Thursday, April 9, 2015

Passages: World War 2 Reporter

Ernie Pyle - American War Reporter 

Ernie Pyle: Photo Credit - Indiana University Archives

One of the best sets of books about WW2 I have upon my bookshelf, i.e., The Liberation Trilogy by Rick Atkinson, refers several times to reports by Ernie Pyle, an American war reporter.
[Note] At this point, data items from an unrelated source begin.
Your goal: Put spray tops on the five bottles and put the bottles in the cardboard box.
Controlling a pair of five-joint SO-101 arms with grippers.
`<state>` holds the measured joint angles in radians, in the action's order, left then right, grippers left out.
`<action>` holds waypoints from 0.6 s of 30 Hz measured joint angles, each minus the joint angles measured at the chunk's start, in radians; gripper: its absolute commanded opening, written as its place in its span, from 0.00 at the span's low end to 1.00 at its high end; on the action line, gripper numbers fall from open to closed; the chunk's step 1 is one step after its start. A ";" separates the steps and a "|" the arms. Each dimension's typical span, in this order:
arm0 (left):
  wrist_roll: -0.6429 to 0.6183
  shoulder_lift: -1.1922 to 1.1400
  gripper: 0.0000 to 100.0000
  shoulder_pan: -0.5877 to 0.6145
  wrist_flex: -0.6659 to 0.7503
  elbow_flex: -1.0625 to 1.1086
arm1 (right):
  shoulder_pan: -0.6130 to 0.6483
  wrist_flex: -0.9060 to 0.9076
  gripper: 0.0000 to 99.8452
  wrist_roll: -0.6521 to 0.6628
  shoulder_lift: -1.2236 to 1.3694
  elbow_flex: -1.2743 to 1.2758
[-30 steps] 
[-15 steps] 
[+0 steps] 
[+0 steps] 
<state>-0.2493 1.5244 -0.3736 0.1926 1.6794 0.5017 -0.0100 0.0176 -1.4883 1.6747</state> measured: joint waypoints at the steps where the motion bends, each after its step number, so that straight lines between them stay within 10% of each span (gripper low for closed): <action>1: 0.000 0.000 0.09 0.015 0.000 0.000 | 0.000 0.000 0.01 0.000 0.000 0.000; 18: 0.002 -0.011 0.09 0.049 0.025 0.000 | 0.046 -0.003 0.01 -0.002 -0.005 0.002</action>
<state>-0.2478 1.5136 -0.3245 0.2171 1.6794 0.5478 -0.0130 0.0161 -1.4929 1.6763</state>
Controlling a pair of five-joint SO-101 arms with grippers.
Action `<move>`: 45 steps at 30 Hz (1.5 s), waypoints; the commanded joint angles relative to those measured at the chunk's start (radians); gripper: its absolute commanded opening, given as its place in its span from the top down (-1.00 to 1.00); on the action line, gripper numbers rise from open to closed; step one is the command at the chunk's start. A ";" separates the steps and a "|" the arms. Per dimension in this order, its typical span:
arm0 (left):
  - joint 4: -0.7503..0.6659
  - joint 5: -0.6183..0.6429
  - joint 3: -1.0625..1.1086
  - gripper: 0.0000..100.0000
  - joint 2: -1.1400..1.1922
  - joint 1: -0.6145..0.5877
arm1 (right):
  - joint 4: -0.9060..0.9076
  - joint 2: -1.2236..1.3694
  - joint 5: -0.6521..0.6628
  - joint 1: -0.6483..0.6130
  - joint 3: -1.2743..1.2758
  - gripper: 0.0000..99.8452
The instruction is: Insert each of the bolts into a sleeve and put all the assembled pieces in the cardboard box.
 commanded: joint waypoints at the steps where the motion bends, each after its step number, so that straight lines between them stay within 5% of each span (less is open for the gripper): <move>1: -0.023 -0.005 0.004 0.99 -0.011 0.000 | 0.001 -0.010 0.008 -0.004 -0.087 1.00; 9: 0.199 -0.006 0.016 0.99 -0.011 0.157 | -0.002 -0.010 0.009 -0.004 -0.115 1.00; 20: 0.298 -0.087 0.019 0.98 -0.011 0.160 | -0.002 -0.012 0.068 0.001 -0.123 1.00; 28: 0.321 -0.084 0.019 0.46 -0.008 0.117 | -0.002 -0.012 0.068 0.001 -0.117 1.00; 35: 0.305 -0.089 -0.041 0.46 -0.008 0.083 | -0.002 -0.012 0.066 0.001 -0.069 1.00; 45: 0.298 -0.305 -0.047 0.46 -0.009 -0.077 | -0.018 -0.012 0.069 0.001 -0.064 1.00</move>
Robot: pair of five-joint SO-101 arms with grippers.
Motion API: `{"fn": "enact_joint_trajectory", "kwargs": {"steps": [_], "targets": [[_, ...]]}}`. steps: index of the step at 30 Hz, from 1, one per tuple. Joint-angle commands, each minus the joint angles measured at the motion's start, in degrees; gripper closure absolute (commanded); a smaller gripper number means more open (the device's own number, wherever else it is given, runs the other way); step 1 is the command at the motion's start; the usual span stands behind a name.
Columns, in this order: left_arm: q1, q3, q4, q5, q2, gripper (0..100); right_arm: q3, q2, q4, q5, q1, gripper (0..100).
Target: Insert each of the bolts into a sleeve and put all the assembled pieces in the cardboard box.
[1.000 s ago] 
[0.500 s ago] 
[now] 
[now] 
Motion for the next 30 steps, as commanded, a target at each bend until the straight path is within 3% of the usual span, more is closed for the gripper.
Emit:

‘To his readers, Ernie Pyle was a master of telling the story of the little guy, of describing the fears and daily strife of soldiers fighting in World War II. He was not just a passionate writer, however. An early “embedded journalist,” he worked alongside the troops, experiencing much of what they did, placing himself in danger as they did.’ From Indiana University website

 
Ernie Pyle, pictured in Normandy not long after the invasion of Europe.
Pyle (left) is shown with G. Gammack (center) of the Des Moines
Register and Tribune and D. Whitehead of the AP. IU Archives

The following excerpts are from one of three of Pyle's columns written shortly after D-Day Normandy:

A Pure Miracle

NORMANDY BEACHHEAD, June 12, 1944 –
In this column I want to tell you what 
the opening of the second front
in this one sector entailed,
so that you can know and appreciate
and forever be humbly grateful to those
both dead and alive who did it for you.

Ashore, facing us,
were more enemy troops than
we had in our assault waves.
The advantages were all theirs,
the disadvantages all ours.
The Germans were dug into positions
they had been working on for months,
although these were not yet all complete.
A one-hundred-foot bluff
a couple of hundred yards back from the beach
had great concrete gun emplacements
built right into the hilltop.
These opened to the sides instead of to the front,
thus making it very hard for naval fire
from the sea to reach them.
They could shoot parallel with the beach
and cover every foot of it for miles
with artillery fire.

Then they had hidden machine-gun nests
on the forward slopes, with crossfire
taking in every inch of the beach.
Now that it is over
it seems to me a pure miracle
that we ever took the beach at all.

These Bitter Sands 

Due to a last-minute alteration in the arrangements,
I didn’t arrive on the beachhead until the morning after D-day,
after our first wave of assault troops had hit the shore.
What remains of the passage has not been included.